WORK INSTRUCTION ::
Beginning at the line that includes "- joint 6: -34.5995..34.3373", return each line exactly through the end of the listing, and no line before it.

****************************************

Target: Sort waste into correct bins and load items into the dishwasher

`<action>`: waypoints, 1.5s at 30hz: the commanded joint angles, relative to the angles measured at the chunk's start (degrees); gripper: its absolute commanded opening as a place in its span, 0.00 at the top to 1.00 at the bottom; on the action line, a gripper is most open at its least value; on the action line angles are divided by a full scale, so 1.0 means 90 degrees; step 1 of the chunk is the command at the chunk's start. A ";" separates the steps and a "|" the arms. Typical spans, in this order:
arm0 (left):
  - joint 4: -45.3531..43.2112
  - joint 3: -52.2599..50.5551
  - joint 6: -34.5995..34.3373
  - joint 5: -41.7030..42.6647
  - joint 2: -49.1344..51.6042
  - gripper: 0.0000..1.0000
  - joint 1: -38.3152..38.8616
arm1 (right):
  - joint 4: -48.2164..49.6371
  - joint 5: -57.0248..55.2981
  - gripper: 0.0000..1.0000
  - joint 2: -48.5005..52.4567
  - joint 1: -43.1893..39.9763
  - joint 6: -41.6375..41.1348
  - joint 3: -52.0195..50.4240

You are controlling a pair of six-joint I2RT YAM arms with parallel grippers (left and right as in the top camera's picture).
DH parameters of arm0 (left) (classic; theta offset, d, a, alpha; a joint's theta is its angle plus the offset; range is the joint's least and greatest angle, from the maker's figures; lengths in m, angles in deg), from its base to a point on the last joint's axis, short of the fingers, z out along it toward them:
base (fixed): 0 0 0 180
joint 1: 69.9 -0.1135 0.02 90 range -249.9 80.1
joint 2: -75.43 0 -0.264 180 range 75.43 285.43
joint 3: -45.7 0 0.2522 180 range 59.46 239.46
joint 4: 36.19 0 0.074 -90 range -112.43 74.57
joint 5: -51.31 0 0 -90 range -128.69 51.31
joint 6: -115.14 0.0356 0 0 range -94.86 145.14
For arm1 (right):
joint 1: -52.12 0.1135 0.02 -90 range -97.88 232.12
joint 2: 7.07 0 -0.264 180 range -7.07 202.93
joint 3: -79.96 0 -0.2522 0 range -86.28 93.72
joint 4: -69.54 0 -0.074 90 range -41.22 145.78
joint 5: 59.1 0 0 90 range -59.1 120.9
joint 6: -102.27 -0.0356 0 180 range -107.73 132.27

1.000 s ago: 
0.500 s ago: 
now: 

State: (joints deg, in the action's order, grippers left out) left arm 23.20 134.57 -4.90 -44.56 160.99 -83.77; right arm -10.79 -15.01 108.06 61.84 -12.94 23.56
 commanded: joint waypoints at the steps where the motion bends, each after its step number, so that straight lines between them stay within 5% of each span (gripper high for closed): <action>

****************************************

RESPONSE AREA ::
  - joint 6: -34.5995..34.3373
  - joint 5: -41.7030..42.6647
  - joint 2: -49.1344..51.6042
  - gripper: 0.0000..1.0000
  - joint 1: -38.3152..38.8616
arm1 (right):
  - joint 4: -48.2164..49.6371
  - joint 5: -57.0248..55.2981
  - gripper: 0.0000..1.0000
  - joint 2: -48.5005..52.4567
  - joint 1: -43.1893..39.9763
  - joint 6: -41.6375..41.1348
  - joint 3: -52.0195..50.4240

You are controlling a pair of six-joint I2RT YAM arms with parallel grippers (left and right as in the top camera's picture).
DH parameters of arm0 (left) (classic; theta offset, d, a, alpha; a joint's theta is its angle plus the offset; range is the joint's least and greatest angle, from the maker's figures; lengths in m, angles in deg), from its base to a point on the last joint's axis, short of the fingers, z out along it toward them:
base (fixed): 0 0 0 180
joint 1: 69.9 -0.1135 0.02 90 range -249.9 80.1
joint 2: -75.43 0 -0.264 180 range 75.43 285.43
joint 3: -45.7 0 0.2522 180 range 59.46 239.46
joint 4: 36.19 0 0.074 -90 range -112.43 74.57
joint 5: -51.31 0 0 -90 range -128.69 51.31
joint 6: -115.14 0.0356 0 0 range -94.86 145.14
For arm1 (right):
joint 1: -52.12 0.1135 0.02 -90 range -97.88 232.12
joint 2: 7.07 0 -0.264 180 range -7.07 202.93
joint 3: -79.96 0 -0.2522 0 range -86.28 93.72
joint 4: -69.54 0 -0.074 90 range -41.22 145.78
joint 5: 59.1 0 0 90 range -59.1 120.9
joint 6: -102.27 -0.0356 0 180 range -107.73 132.27

1.000 s ago: 
0.500 s ago: 
now: 

State: (joints deg, in the action's order, grippers left out) left arm 23.20 134.57 -4.90 -44.56 160.99 -83.77; right arm -10.79 -15.01 108.06 61.84 -12.94 23.56
 commanded: joint waypoints at the steps where the motion bends, each after its step number, so that straight lines between them stay within 5% of each span (gripper high for closed): <action>

The exercise is now finished.